* **Try it**: Using the listing below, set down exactly the lines starting at the line that contains "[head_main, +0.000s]" and ending at the line that contains "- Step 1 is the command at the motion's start", both included, and no others.

* **Information supplied**:
=====
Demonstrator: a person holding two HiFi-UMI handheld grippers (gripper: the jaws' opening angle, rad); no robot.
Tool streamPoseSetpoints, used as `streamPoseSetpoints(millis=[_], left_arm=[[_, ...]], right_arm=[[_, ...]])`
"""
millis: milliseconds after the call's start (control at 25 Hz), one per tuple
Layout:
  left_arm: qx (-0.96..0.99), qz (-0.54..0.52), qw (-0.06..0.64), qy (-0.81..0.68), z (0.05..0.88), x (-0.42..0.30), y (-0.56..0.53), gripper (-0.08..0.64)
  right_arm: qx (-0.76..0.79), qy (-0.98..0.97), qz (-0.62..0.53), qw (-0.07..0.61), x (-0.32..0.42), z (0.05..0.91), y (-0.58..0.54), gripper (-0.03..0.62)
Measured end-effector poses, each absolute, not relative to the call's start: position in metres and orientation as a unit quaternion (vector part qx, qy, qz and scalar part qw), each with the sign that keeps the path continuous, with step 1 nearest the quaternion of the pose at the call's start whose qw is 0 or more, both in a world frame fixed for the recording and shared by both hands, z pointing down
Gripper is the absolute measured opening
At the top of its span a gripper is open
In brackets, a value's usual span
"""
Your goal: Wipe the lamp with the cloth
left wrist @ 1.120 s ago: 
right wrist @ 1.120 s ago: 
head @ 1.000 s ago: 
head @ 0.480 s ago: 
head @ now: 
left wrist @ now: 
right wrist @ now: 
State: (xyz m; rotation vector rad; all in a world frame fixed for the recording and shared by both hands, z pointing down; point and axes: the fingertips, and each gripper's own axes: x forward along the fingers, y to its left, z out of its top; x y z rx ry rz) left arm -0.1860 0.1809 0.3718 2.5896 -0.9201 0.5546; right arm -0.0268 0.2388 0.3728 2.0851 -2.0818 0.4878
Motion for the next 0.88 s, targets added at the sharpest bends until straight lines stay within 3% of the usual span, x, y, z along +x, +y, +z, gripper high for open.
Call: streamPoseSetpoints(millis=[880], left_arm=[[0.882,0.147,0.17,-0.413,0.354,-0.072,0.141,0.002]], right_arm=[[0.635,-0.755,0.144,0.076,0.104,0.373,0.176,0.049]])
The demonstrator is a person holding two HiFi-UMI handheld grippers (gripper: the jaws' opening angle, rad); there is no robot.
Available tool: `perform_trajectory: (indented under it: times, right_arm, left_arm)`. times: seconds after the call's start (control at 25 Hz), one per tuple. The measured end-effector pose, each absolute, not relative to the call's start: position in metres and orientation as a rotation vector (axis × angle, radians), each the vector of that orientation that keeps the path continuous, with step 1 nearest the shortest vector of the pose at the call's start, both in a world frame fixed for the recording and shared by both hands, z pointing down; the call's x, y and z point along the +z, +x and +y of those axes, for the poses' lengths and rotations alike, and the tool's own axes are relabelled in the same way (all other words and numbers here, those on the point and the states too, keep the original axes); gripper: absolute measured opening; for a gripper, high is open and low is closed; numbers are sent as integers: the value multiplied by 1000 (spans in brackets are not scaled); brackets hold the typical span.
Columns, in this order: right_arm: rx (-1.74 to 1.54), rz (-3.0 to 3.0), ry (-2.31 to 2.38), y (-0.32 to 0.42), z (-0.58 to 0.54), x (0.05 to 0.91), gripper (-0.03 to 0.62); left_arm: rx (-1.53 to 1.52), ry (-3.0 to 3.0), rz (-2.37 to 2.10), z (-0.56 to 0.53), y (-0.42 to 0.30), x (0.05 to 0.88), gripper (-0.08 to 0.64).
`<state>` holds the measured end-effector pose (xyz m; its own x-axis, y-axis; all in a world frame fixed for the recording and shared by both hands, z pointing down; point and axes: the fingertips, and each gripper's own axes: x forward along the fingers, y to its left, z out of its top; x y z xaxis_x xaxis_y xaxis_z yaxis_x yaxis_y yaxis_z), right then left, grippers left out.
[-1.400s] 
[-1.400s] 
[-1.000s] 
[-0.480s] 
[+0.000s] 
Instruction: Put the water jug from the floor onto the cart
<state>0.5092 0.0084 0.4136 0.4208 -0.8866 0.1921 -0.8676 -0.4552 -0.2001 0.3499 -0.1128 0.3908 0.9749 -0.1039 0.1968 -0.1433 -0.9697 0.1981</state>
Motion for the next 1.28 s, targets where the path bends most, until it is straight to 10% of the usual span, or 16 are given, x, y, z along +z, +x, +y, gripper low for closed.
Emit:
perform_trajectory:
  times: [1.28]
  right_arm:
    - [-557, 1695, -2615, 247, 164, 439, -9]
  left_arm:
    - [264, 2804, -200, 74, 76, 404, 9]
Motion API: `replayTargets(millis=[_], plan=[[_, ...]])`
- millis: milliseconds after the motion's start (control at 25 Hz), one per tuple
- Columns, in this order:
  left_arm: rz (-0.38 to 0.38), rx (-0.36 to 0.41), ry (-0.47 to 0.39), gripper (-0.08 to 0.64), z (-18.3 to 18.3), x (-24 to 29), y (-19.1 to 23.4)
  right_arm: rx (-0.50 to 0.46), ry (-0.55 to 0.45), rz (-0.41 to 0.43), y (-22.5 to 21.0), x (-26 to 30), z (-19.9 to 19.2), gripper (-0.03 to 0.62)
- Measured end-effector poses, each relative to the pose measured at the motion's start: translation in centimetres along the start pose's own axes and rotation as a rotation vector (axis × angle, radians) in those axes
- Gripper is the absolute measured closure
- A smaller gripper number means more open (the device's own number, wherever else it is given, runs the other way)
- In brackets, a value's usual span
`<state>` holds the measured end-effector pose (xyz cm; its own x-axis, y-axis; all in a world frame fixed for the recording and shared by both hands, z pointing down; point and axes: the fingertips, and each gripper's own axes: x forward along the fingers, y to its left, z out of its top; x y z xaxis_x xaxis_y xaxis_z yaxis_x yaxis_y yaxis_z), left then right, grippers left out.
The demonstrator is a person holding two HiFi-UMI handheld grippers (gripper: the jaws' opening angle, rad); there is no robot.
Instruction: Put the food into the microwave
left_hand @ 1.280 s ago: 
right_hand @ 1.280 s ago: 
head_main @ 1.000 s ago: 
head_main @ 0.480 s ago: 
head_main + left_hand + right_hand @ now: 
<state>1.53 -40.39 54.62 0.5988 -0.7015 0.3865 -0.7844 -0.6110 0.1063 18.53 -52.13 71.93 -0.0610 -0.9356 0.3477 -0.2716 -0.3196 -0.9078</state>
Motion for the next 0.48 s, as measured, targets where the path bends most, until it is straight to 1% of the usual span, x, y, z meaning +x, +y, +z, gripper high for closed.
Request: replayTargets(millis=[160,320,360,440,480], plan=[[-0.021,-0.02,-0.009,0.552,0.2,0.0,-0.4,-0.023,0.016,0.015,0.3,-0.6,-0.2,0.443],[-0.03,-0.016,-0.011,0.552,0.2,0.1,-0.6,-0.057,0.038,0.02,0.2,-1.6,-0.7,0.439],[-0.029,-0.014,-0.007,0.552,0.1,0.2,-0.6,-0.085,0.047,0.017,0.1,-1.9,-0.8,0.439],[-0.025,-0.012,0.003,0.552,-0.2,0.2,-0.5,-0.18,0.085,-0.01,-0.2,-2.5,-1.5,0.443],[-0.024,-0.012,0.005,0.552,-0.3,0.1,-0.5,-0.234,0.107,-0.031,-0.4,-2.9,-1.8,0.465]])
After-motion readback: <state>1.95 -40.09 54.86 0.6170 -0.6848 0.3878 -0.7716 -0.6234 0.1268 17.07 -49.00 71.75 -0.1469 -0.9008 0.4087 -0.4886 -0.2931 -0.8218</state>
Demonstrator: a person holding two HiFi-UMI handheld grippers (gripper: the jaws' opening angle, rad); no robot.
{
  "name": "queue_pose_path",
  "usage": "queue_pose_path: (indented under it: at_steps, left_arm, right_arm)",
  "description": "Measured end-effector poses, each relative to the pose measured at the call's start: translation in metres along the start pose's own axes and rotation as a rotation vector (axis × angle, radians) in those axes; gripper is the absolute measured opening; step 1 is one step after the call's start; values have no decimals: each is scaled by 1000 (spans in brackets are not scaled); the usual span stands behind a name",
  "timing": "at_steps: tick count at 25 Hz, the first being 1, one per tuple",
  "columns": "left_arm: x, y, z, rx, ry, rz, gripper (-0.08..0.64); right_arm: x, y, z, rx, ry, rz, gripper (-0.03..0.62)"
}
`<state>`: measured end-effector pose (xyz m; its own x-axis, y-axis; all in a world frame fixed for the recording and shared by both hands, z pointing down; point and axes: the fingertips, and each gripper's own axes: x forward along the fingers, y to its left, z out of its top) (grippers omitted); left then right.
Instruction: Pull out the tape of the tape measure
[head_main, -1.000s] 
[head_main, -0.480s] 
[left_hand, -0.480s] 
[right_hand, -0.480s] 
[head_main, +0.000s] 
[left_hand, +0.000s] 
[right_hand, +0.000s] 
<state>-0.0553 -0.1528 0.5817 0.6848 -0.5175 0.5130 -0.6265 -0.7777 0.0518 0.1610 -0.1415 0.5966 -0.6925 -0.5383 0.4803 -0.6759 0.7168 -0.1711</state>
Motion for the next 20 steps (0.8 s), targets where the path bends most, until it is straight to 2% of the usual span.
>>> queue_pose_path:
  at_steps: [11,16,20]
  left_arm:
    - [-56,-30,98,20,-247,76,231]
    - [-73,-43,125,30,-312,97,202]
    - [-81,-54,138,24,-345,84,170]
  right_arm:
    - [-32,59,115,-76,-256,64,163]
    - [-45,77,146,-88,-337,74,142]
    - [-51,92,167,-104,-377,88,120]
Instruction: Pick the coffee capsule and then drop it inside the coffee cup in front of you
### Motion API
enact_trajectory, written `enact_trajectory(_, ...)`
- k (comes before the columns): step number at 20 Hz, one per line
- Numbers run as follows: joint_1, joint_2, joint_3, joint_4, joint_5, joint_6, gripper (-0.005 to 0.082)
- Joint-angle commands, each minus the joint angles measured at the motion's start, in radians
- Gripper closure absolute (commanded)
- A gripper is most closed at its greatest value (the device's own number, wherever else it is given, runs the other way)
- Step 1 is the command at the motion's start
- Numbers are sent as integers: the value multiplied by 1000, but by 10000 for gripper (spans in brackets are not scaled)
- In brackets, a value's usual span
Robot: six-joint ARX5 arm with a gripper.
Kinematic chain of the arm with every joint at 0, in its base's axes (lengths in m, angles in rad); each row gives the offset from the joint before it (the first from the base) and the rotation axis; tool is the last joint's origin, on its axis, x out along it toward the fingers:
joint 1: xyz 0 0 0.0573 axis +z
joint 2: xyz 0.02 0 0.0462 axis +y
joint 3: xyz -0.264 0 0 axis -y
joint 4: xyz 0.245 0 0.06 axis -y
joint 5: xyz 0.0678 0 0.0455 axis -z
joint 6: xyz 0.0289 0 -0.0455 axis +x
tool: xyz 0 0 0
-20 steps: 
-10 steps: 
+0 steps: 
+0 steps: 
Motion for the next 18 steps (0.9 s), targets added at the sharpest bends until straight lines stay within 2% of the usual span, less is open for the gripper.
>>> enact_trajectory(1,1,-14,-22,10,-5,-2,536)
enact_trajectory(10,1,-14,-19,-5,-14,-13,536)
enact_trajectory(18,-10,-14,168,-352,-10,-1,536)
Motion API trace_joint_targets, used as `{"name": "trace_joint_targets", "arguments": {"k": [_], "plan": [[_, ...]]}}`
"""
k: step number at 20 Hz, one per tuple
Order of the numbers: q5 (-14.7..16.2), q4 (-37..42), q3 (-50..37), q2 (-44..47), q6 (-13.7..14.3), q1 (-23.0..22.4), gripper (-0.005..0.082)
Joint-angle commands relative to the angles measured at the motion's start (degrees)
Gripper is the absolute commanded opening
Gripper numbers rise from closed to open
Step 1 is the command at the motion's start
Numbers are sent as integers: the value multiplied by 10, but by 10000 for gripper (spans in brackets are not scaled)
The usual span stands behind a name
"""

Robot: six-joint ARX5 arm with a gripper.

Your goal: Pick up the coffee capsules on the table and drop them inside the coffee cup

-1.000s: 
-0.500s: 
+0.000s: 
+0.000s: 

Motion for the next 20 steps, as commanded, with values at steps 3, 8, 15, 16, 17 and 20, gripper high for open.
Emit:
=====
* **Your solution**:
[head_main, +0.000s] 
[left_hand, +0.000s] 
[right_hand, +0.000s] 
<state>-0.0553 -0.1528 0.5817 0.6848 -0.5175 0.5130 -0.6265 -0.7777 0.0518 0.1610 -0.1415 0.5966 -0.6925 -0.5383 0.4803 -0.6759 0.7168 -0.1711</state>
Motion for the next 20 steps (0.8 s), targets where the path bends most, until it is straight to 2% of the usual span.
>>> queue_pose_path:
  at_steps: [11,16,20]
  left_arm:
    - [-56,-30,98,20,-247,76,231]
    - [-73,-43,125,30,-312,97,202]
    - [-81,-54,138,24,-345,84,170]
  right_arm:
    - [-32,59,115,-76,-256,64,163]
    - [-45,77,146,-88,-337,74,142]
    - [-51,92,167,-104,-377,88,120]
Instruction: Pick the coffee capsule and then drop it inside the coffee cup in front of you
### Motion API
enact_trajectory, written `enact_trajectory(_, ...)`
- k (comes before the columns): step number at 20 Hz, one per line
- Numbers run as follows: joint_1, joint_2, joint_3, joint_4, joint_5, joint_6, gripper (-0.005 to 0.082)
- Joint-angle commands, each minus the joint angles measured at the motion's start, in radians
- Gripper closure absolute (commanded)
- A gripper is most closed at its greatest value (the device's own number, wherever else it is given, runs the other way)
- Step 1 is the command at the motion's start

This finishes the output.